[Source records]
****

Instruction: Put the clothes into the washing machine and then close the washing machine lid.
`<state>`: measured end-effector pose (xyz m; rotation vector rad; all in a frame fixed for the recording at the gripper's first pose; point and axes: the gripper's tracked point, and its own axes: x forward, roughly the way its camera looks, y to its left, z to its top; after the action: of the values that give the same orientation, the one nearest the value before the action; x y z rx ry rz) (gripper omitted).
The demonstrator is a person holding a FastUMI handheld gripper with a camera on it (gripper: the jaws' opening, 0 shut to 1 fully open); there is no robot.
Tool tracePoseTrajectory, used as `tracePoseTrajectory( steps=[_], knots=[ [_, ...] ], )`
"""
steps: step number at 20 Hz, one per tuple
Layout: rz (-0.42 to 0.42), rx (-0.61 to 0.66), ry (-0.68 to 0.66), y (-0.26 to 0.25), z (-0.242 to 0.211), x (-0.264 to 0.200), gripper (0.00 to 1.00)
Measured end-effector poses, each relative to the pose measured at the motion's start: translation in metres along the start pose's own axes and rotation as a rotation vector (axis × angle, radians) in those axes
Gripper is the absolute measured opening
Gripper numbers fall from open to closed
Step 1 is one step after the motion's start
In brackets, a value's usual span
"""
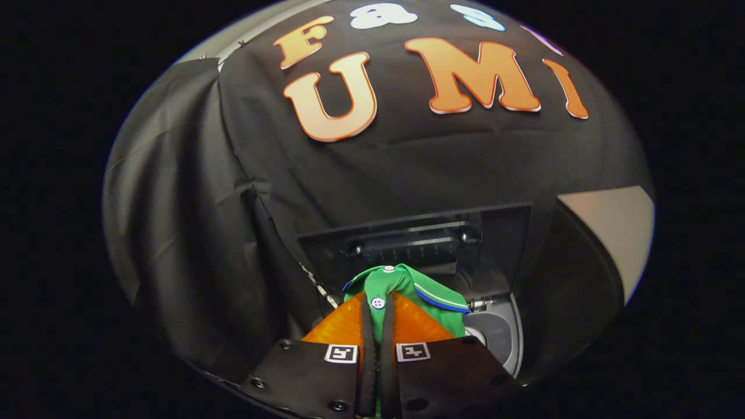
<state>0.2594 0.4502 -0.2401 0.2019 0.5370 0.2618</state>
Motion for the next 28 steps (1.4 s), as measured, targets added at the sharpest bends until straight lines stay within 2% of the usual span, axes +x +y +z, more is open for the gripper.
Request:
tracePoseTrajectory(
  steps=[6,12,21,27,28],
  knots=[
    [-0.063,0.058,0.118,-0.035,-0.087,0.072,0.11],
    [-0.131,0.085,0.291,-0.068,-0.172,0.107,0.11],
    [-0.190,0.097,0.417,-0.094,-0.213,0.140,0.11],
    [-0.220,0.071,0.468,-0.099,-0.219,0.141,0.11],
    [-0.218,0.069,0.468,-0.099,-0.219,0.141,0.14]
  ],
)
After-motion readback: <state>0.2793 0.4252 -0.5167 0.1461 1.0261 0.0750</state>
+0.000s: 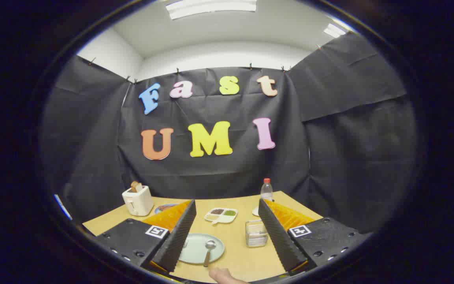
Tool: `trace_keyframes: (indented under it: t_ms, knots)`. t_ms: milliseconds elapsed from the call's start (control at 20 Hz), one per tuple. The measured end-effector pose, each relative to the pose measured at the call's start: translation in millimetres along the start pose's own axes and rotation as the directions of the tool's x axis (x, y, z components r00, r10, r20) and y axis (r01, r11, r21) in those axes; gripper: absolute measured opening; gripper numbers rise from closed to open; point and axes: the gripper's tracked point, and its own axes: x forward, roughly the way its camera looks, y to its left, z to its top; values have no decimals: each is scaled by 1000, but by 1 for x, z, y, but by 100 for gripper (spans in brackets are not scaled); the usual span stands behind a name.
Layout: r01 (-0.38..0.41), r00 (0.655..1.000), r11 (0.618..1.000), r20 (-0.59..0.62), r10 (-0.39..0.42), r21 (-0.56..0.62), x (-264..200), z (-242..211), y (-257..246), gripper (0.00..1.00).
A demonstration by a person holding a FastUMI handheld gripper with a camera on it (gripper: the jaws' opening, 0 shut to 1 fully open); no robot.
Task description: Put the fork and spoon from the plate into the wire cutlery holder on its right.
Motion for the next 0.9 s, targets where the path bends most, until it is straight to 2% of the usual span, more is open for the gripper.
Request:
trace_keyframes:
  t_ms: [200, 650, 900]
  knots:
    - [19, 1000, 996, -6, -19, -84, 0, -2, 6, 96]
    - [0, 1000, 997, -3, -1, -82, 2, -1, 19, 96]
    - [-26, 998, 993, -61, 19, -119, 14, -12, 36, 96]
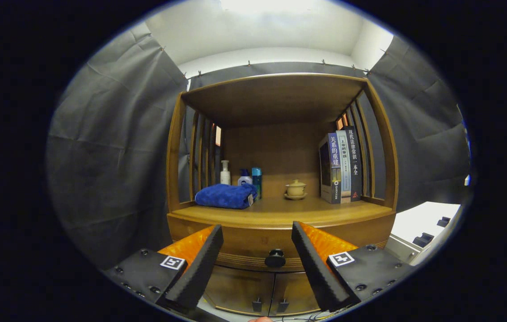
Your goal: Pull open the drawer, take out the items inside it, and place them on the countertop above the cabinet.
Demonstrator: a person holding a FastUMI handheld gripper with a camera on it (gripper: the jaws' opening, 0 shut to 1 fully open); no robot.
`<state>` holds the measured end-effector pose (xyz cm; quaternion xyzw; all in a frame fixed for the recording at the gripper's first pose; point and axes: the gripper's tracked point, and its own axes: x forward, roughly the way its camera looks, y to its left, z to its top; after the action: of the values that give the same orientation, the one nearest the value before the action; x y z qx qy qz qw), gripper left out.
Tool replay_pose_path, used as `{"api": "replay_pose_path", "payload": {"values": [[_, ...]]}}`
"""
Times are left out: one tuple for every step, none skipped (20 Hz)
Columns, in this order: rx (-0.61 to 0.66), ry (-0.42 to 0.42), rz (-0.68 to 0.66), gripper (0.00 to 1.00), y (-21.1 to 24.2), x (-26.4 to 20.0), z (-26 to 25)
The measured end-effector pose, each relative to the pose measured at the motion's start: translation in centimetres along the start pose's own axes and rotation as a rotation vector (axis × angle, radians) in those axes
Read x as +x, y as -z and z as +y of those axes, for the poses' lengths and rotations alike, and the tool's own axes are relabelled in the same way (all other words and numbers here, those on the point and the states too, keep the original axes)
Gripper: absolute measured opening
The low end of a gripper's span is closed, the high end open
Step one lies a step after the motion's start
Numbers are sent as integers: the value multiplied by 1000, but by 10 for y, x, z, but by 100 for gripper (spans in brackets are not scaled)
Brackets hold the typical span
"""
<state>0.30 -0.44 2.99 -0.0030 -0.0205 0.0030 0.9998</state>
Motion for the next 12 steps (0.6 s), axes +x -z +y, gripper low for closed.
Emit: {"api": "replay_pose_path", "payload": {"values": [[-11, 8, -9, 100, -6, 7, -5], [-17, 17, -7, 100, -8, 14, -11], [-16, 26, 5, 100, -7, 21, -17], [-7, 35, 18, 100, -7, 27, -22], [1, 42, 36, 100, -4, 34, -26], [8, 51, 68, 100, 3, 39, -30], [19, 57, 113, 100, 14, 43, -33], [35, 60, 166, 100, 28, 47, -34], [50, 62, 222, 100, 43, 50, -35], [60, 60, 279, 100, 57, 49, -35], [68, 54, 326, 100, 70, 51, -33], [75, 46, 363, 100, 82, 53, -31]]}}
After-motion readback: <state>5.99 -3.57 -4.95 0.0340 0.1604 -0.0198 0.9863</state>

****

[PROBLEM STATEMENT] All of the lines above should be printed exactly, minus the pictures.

[EXERCISE RESPONSE]
Instruction: Put the clothes into the washing machine and then close the washing machine lid.
`<state>`: measured end-effector pose (xyz m; rotation vector rad; all in a frame fixed for the recording at the gripper's first pose; point and axes: the gripper's tracked point, and its own axes: x forward, roughly the way its camera looks, y to its left, z to its top; after the action: of the values that give the same orientation, the one nearest the value before the action; x y z rx ry rz) (gripper omitted).
The demonstrator is a person holding a FastUMI handheld gripper with a camera on it (gripper: the jaws' opening, 0 shut to 1 fully open); there is no robot.
Tool tracePoseTrajectory, used as `tracePoseTrajectory( steps=[_], knots=[ [_, ...] ], )`
"""
steps: step number at 20 Hz, one per tuple
Layout: rz (-0.42 to 0.42), rx (-0.61 to 0.66), ry (-0.68 to 0.66), y (-0.26 to 0.25), z (-0.242 to 0.211), x (-0.264 to 0.200), gripper (0.00 to 1.00)
Measured end-effector poses, each relative to the pose measured at the motion's start: translation in metres along the start pose's own axes and rotation as a rotation vector (axis × angle, radians) in those axes
Gripper is the absolute measured opening
Gripper numbers fall from open to closed
Step 1 is one step after the motion's start
In brackets, a value's usual span
"""
<state>0.2594 0.4502 -0.2401 0.2019 0.5370 0.2618</state>
Motion for the next 28 steps (1.4 s), as measured, targets added at the sharpest bends until straight lines stay within 2% of the usual span, axes +x +y +z, more is open for the gripper.
Request:
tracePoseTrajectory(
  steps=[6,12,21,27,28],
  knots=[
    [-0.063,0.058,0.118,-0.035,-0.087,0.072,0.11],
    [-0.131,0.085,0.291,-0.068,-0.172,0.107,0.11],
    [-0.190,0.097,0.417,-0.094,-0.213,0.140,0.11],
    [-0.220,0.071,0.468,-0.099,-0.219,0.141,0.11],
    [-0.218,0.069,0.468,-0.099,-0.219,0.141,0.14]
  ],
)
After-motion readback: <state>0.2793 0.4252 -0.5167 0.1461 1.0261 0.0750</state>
+0.000s: 
Tool: `trace_keyframes: (indented under it: t_ms, knots)`. t_ms: milliseconds elapsed from the call's start (control at 20 Hz), one per tuple. The measured end-effector pose, each relative to the pose measured at the call's start: translation in millimetres along the start pose's own axes and rotation as the directions of the tool's x axis (x, y, z components r00, r10, r20) and y axis (r01, r11, r21) in those axes; gripper: absolute measured opening; gripper numbers rise from closed to open; point and axes: the gripper's tracked point, and its own axes: x forward, roughly the way its camera looks, y to its left, z to its top; values have no decimals: each is scaled by 1000, but by 1 for x, z, y, but by 100 for gripper (spans in brackets are not scaled); the usual span stands behind a name.
Layout: r01 (-0.38..0.41), r00 (0.655..1.000), r11 (0.618..1.000), r20 (-0.59..0.62), r10 (-0.39..0.42), r21 (-0.56..0.62), x (-264..200), z (-242..211), y (-257..246), gripper (0.00..1.00).
A demonstration by a person holding a FastUMI handheld gripper with a camera on it (gripper: the jaws' opening, 0 shut to 1 fully open); no robot.
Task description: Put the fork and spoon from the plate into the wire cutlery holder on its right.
Motion for the next 0.9 s, targets where the path bends most, until it is straight to 2% of the usual span, more is open for the gripper.
Request:
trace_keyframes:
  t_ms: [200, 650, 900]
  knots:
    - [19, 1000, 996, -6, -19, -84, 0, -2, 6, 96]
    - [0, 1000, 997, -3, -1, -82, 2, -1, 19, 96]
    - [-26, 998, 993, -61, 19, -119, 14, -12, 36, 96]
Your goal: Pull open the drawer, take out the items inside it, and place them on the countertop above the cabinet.
Demonstrator: a person holding a FastUMI handheld gripper with a camera on it (gripper: the jaws' opening, 0 shut to 1 fully open); no robot.
`<state>` holds the measured end-effector pose (xyz cm; quaternion xyzw; all in a frame fixed for the recording at the gripper's first pose; point and axes: the gripper's tracked point, and its own axes: x forward, roughly the way its camera looks, y to its left, z to its top; after the action: of the values that give the same orientation, the one nearest the value before the action; x y z qx qy qz qw), gripper left out.
Tool replay_pose_path, used as `{"api": "replay_pose_path", "payload": {"values": [[_, ...]]}}`
"""
Times are left out: one tuple for every step, none skipped (20 Hz)
Columns, in this order: rx (-0.61 to 0.66), ry (-0.42 to 0.42), rz (-0.68 to 0.66), gripper (0.00 to 1.00), y (-21.1 to 24.2), x (-26.4 to 20.0), z (-26 to 25)
The measured end-effector pose, each relative to the pose measured at the motion's start: translation in centimetres along the start pose's own axes and rotation as a rotation vector (axis × angle, radians) in those axes
Read x as +x, y as -z and z as +y of those axes, for the poses' lengths and rotations alike, and the tool's own axes are relabelled in the same way (all other words and numbers here, those on the point and the states too, keep the original axes)
Gripper: absolute measured opening
The low end of a gripper's span is closed, the high end open
Step one lies a step after the motion's start
Numbers are sent as integers: the value multiplied by 1000, but by 10 for y, x, z, but by 100 for gripper (spans in brackets are not scaled)
Brackets hold the typical span
"""
<state>0.30 -0.44 2.99 -0.0030 -0.0205 0.0030 0.9998</state>
Motion for the next 12 steps (0.6 s), axes +x -z +y, gripper low for closed.
Emit: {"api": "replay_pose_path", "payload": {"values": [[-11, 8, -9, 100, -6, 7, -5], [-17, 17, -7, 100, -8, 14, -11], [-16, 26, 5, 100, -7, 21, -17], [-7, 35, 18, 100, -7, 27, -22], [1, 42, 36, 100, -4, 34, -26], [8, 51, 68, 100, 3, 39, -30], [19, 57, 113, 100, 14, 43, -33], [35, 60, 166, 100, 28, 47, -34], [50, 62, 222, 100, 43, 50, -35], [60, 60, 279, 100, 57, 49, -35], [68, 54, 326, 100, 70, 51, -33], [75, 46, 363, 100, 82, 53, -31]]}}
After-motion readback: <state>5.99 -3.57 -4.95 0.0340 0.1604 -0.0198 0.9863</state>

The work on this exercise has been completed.